[antispam-f] Two-word spam

  • From: Harriet Bazley <lists@xxxxxxxxxxxxxxxxxxxxxxxxxxx>
  • To: antispam@xxxxxxxxxxxxx
  • Date: Wed, 04 Apr 2007 01:40:54 +0100

I was receiving a lot of stock market spams downloaded as headers-only
(on the grounds that the From and Reply-To were the same address. which
is often but not always an indicator of spam:   probably indicates
nothing more definite than the defaults on a certain e-mail client...)
which all looked the same, i.e. the start of the body text was very
similar.   However, I wasn't getting anywhere trying to block them on
the first line of the body since they kept changing this day by day.

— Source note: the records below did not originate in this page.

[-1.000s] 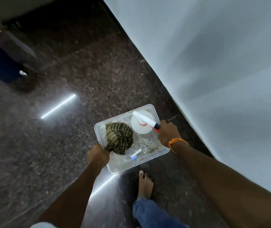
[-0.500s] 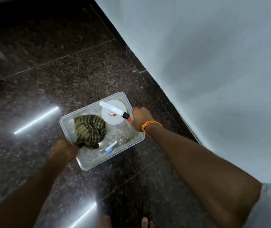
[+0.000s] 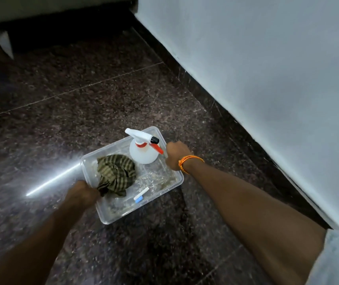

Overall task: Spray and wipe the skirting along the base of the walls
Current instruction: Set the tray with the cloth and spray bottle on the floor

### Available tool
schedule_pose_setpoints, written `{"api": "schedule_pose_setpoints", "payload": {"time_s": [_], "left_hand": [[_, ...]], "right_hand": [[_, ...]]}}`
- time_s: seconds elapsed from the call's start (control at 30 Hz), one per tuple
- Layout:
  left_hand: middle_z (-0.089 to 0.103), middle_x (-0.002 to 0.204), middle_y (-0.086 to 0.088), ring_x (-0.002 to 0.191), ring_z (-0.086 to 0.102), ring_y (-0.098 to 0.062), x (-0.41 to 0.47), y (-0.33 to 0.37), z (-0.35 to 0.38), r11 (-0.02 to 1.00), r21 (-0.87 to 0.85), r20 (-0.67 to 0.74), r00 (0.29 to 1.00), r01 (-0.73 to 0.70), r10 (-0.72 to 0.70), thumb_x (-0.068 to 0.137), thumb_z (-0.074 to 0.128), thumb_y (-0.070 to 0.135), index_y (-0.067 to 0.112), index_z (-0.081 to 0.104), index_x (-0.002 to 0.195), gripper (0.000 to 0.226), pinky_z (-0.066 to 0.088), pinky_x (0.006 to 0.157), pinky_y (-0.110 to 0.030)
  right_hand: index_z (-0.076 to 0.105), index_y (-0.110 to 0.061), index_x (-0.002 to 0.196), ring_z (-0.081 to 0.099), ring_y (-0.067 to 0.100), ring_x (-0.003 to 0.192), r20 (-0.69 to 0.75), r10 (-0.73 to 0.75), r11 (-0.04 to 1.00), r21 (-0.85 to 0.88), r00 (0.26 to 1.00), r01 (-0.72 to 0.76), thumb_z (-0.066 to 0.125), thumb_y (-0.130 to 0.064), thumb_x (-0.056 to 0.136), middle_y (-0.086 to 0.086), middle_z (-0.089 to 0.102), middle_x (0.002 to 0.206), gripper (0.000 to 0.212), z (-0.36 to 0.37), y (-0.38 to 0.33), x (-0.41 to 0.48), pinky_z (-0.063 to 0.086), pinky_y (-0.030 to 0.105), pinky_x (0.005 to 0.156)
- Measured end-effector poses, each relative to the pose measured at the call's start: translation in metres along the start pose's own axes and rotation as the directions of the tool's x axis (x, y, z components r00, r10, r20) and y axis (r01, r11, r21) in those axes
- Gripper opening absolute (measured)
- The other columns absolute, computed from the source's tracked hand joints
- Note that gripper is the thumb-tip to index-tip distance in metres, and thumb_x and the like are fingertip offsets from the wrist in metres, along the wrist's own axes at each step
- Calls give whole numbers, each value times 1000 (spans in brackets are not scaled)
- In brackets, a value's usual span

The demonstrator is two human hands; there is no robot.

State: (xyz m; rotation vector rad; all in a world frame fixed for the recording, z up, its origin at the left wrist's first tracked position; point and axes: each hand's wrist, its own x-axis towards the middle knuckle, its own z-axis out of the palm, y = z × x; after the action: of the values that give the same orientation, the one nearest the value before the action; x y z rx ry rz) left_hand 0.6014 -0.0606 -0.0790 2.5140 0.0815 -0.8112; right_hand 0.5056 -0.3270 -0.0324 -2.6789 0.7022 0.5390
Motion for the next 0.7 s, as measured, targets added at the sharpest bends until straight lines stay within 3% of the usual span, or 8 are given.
{"api": "schedule_pose_setpoints", "payload": {"time_s": [0.23, 0.5, 0.7], "left_hand": [[69, 89, -19, 80, 67, -32, 28, 3, 4, 999, 8, 9, 999, 46, -46, 62, 77, 23, 2, 68, 87, 34, 50, 57, -28], [65, 97, -19, 92, 65, -34, 26, 8, 10, 999, 19, 2, 1000, 31, -31, 79, 67, 13, 2, 62, 91, 17, 49, 66, -31], [68, 101, -20, 88, 67, -33, 23, 11, 8, 997, -8, -17, 997, 78, -78, 77, 66, 18, -1, 64, 101, 30, 58, 70, -37]], "right_hand": [[57, 2, 125, 57, 40, 119, -22, 13, 1000, -5, 1000, -13, 57, -16, 96, 24, 60, 128, 33, 13, 1, 18, 48, 42, 93], [56, 5, 126, 55, 40, 121, -5, 17, 1000, 6, 1000, -17, 59, -14, 94, 25, 60, 129, 38, 22, 6, 33, 48, 41, 93], [59, 1, 122, 58, 40, 116, -50, 25, 999, 29, 998, -24, 62, -20, 90, 22, 62, 125, 38, 30, 5, 43, 48, 41, 92]]}}
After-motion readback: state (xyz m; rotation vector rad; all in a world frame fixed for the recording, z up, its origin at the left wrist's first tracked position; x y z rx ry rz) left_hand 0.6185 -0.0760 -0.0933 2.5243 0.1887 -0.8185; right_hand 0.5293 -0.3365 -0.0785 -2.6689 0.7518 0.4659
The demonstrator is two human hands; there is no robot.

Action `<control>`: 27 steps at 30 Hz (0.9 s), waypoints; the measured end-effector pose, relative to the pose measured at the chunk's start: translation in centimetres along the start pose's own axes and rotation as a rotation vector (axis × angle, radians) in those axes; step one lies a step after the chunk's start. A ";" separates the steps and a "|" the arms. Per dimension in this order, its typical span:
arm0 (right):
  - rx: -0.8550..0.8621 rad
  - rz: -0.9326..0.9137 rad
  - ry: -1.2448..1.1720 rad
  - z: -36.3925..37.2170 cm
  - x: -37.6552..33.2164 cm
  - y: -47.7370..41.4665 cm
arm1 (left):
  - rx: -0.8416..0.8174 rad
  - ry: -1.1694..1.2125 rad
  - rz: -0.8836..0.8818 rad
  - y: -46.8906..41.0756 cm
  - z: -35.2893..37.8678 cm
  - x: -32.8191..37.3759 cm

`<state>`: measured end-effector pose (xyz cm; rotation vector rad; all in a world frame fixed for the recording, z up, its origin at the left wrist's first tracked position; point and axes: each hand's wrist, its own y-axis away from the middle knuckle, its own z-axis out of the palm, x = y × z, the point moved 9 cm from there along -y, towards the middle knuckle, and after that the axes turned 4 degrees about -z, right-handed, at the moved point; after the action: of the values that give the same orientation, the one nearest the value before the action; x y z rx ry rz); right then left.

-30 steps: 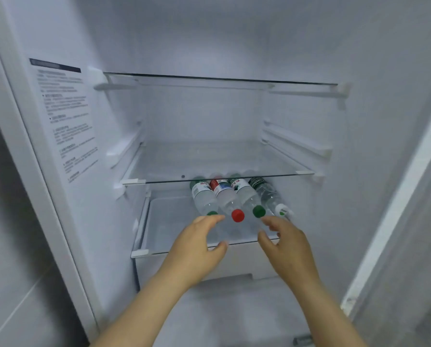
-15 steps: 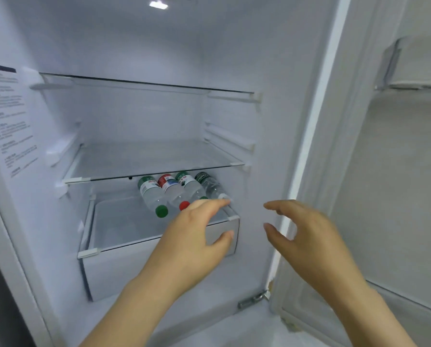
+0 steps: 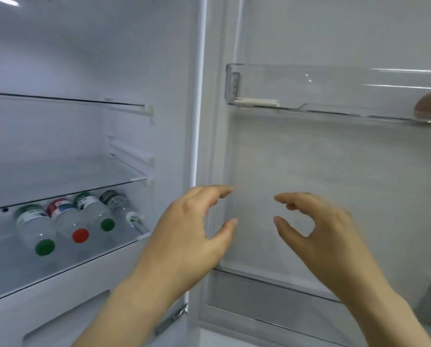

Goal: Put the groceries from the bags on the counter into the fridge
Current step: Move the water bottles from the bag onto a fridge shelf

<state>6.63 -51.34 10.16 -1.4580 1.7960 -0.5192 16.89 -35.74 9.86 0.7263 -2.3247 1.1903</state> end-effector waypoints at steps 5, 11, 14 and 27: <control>0.033 0.108 0.175 -3.5 2.1 1.5 | -0.089 0.088 0.107 -2.1 4.1 2.5; 0.135 0.297 0.389 -7.5 2.8 4.0 | -0.267 0.231 0.303 -3.8 8.3 6.0; 0.184 0.393 0.497 -9.1 2.2 6.1 | -0.387 0.309 0.413 -3.6 10.2 8.1; 0.375 0.862 0.883 -19.9 -6.7 21.3 | -0.732 0.681 0.779 7.5 12.8 20.0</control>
<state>-21.81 -42.13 9.63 -0.0679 2.5518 -1.0335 -4.94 -47.75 10.06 -0.7781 -2.1762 0.5646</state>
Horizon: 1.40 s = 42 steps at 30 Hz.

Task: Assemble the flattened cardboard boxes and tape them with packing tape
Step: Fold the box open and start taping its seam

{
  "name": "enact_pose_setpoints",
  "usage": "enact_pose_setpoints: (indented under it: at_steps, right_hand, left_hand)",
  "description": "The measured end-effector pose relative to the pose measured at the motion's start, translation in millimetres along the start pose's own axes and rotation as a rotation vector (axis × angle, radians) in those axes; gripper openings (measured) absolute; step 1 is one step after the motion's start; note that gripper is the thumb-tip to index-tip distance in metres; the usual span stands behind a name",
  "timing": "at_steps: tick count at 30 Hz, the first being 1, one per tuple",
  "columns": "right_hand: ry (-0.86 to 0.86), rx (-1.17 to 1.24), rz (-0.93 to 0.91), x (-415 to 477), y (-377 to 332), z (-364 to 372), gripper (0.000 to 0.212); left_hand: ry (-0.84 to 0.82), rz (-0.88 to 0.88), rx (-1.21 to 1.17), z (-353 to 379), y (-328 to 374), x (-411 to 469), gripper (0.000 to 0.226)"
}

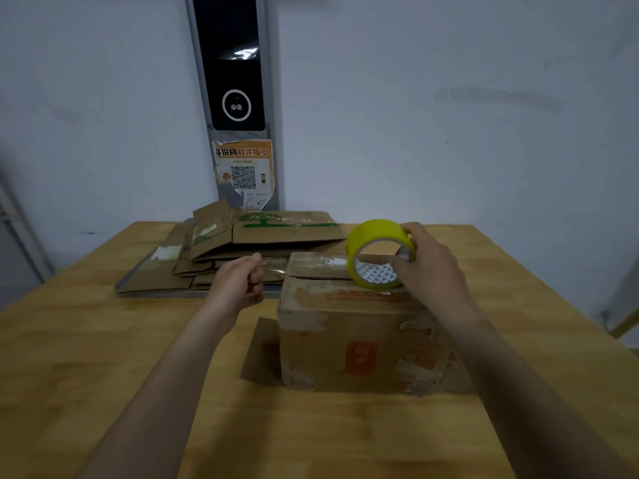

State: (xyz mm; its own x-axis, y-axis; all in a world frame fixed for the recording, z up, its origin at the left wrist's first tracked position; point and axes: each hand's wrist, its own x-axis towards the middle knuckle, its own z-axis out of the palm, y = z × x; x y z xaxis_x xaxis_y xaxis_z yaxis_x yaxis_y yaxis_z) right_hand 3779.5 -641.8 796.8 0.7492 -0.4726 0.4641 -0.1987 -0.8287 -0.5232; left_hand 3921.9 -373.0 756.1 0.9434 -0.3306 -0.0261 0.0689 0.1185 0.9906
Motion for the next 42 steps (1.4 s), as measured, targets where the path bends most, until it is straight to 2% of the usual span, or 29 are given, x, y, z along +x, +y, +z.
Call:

In the end, I noticed that the Message-Ids were somewhat distinctive,
obviously dictionary-generated:   the 'domain' consists of a valid
dictionary word prefixed and suffixed by random single letters, e.g. 
<09bb01c77506$3cff67b0$2710c5b0@pgeminatep>
<083301c77507$3ebc99c0$4826c9d0@kliftedc>
<03ff01c77404$3eda10e0$3429d3d0@aethnica>
<01dd01c77301$3eeb22c0$0165c5c0@umachinerye>

Unfortunately, while this 'footprint' is easy to spot by the human eye,
it isn't very easy to write a rule to block, and I was getting tired of
manually marking them for deletion.   The easy thing to check for is a
Message-Id which has no full stops after the '@', i.e. not a full
domain, but that isn't safe either: '@localhost' is the obvious case,
but I came across other valid examples.

So in the end, I've been checking for three things:   a single-word
domain, a Subject header consisting of "Re:" plus just two words (again,
obviously dictionary-generated to the naked eye), and - just to make
sure - the old 'twodollar' check, inspecting characters 14, 23 and 32
for matches with '$', '$' and '@' respectively.   (Again, this
particular trait isn't reliable enough to use as a check on its own, but
it is... suggestive in combination with other Rules)


Delete Message-Id: @ twodollars
And Message-Id: @ nodomain
And Subject: @ twowords

This seems to be picking out these spams and only these spams to date;
obviously, the two UserTests operating on the Message-Id could be
combined, but since I use the @twodollars test elsewhere I haven't
attempted it.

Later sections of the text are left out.